Woodrow Wilson Center Press and Johns Hopkins University Press
Electricity Access in Emerging Markets
Editor's note: In this chapter from Energy and Security: Strategies for a World in Transition, Charles Ebinger and John P. Banks write that a focus on fiscal austerity and the boom in U.S. domestic hydrocarbons cannot be allowed to shift the progress of U.S. policy away from the objectives of eliminating energy poverty and expanding electricity access. Read the beginning below and buy the whole book here.

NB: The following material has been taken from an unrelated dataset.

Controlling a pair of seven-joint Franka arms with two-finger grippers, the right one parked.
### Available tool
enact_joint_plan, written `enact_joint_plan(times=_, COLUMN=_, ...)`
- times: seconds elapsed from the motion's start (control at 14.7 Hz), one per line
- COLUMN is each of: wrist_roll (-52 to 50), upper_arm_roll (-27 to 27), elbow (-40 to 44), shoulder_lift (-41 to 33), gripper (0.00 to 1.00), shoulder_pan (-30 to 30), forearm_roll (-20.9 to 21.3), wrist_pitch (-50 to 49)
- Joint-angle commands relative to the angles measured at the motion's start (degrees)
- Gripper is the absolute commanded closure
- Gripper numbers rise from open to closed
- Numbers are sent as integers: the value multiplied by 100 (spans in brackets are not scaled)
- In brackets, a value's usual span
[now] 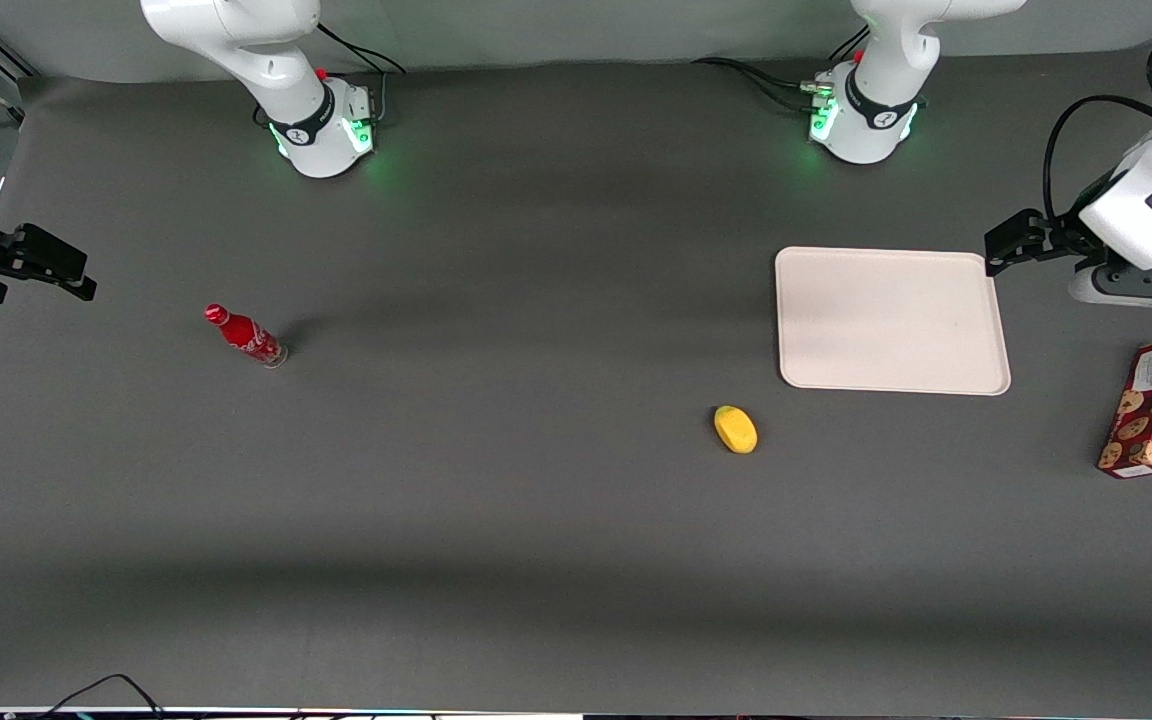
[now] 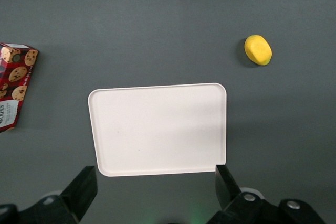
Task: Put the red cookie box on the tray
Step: 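Move the left gripper past the tray toward the red cookie box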
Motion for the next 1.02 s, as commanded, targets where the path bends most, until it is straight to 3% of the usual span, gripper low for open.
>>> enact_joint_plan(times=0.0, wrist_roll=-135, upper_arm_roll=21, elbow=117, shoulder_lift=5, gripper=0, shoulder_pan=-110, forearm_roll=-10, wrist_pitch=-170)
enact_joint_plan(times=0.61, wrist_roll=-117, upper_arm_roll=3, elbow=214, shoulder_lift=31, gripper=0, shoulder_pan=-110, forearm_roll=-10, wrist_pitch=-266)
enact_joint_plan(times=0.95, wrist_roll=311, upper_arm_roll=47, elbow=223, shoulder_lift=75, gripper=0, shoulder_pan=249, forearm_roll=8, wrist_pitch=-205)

Ensuring access to affordable energy for the world’s population has been on the agenda of governments and other institutions worldwide since the oil price shocks of the 1970s staggered the world economy. Although the price spikes had a devastating impact on the macroeconomies of all nations, the skyrocketing costs of imported oil in developing countries had an especially destabilizing effect. In India and Pakistan, farmers either could not obtain oil or had to pay staggeringly high prices to run their tube well irrigation pumps. In much of Asia and Africa, the oil price rise led to a surge in demand for fuelwood, forcing women and girls to spend many more hours a day searching for fuel far from their villages. At the same time, the demand for fuelwood led to accelerated deforestation and rising emissions of greenhouse gases (GHGs), both from the greater use of fuelwood and from the removal of large forests that had previously served as global carbon sinks. In the desert regions of the world, the destruction of already fragile vegetation for use as energy led to growing desertification and the first climate change refugees.

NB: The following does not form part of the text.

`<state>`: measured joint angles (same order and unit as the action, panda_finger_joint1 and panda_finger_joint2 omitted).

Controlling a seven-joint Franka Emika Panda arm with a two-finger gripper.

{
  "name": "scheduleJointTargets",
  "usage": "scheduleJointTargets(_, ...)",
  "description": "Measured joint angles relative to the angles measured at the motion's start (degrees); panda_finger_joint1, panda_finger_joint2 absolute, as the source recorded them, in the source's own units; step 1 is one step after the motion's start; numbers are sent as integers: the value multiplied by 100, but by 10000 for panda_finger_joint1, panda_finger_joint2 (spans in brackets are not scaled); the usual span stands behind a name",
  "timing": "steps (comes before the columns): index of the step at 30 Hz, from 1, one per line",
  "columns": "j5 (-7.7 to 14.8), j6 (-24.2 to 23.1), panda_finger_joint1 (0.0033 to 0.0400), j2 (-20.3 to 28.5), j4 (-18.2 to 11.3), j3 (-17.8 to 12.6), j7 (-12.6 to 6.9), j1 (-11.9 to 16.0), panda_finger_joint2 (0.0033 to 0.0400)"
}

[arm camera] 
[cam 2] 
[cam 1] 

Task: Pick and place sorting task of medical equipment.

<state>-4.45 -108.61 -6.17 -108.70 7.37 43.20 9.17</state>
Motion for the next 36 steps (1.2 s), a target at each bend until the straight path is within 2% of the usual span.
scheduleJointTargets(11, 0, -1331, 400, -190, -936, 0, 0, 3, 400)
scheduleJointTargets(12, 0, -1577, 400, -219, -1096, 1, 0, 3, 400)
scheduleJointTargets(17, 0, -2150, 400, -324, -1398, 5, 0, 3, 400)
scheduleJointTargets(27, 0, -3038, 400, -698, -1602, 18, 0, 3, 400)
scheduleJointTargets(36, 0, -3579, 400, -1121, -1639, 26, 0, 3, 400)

Although these events increased the focus on energy in the world’s poorest nations—reflected in the demand by the Group of 77 at the Conference on International Economic Cooperation held in Paris in 1977 for enhanced energy access—the world development community was slow to recognize the critical role that energy, in requisite volumes and at affordable prices, plays in all key development issues. Too often energy was viewed as a subsidiary issue to addressing a host of socioeconomic human development challenges, such as poverty eradication, improved health, higher crop yields, greater access to markets for goods and services, and female empowerment.
Access to electricity is particularly important for most measures of human development, economic modernization, and living standards. Although there has been progress—the electrification rate in developing countries increased from 25 percent to 76 percent from 1970 to 2010— an unacceptably high percentage of the developing world’s population re¬mains without access to power.